Manifesto to the Europeans, mid-October 1914
Nicolai, 9–11; CPAE 6, Doc. 8
While technology and commerce clearly compel us to recognize the bond between all nations, and thus a common world culture, no war has ever so intensively disrupted cultural cooperation as the present one. Perhaps our acute awareness of the disruption that we now sense so painfully is due to the numerous common bonds we once shared.
Even should this state of affairs not surprise us, those for whom a common world culture is the least bit precious should redouble their efforts to uphold these principles. Those, however, of whom one should expect such conviction—in particular scientists and artists—have thus far only uttered things which suggest that their desire for maintaining relations has vanished simultaneously with their disruption. They have spoken with an understandable hostility—but least of all of peace.
Such a mood cannot be excused by any national passion; it is unworthy of what the entire world has until now come to understand by the name of culture. It would be a disaster should this mood pervade the educated classes.
Not only would it be a disaster for civilization, but—and we are firmly convinced of this—a disaster for the national survival of individual states—in the final analysis, the very cause in the name of which all this barbarity has been unleashed.
Through technology the world has become smaller; the states of the large peninsula of Europe today move in the orbit of one another much as did the cities of each small Mediterranean peninsula in ancient times. Through a complex of interrelationships, Europe—one could almost say the world—now displays a unity based on the needs and experience of every individual.
Thus it would appear to be the duty of educated and well-meaning Europeans at the very least to attempt to prevent Europe—as a result of an imperfect organization of the whole— from suffering the same tragic fate which befell ancient Greece.

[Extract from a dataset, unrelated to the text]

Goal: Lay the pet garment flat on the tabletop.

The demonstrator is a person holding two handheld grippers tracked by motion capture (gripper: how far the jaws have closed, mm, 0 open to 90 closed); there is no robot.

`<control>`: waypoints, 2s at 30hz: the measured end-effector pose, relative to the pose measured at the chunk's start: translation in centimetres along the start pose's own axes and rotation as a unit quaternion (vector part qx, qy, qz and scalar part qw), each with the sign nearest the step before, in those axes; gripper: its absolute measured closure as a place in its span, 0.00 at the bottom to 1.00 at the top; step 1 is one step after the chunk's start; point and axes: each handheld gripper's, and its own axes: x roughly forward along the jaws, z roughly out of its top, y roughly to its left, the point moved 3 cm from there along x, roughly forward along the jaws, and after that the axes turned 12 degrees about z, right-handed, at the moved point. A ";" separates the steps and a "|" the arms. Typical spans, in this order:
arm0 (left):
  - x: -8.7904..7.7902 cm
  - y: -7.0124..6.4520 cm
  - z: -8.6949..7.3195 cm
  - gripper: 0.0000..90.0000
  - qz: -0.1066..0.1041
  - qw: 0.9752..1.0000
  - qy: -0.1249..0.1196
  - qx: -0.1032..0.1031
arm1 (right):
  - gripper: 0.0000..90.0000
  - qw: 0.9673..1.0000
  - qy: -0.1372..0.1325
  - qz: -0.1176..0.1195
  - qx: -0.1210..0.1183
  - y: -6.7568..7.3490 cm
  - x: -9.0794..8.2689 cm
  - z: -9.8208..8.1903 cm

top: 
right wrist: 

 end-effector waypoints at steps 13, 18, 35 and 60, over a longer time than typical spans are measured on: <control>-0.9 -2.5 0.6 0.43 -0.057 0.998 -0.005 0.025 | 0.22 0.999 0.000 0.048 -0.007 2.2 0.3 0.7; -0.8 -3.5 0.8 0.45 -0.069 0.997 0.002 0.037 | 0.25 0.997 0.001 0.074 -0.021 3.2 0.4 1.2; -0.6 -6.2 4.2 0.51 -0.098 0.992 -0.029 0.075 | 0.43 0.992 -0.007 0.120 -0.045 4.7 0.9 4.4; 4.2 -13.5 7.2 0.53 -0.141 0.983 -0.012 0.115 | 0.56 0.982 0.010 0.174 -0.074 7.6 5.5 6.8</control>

Should Europe too gradually exhaust itself and collapse in fratricidal war?
The struggle raging today will likely produce no victor; it will probably leave only the vanquished behind. Therefore, it seems not only good, but rather bitterly necessary, that intellectuals of all nations marshal their influence such that—whatever the still uncertain end of the war may be—the terms of peace shall not become the cause of future wars. The fact that through this war European relationships have to some extent become volatile and malleable should rather be used to make of Europe an organic entity. The technological and intellectual prerequisites are given.
How this European order is to be brought about should not be discussed here. We wish merely to emphasize as a matter of principle that we are firmly convinced that the time has come when Europe must act as one in order to protect her soil, her inhabitants, and her culture.
We believe that the will to do this is latently present in many. In expressing this will collectively we hope that it gathers force.
To this end, it seems for the time being necessary that all those who hold European civilization dear, in other words, those who in Goethe’s prescient words can be called “good Europeans” join together. After all, we must not give up the hope that their collective voice—even in the din of arms—will not trail off entirely unheard, especially, if among these “good Europeans of tomorrow,” we find all those who enjoy esteem and authority among their educated peers.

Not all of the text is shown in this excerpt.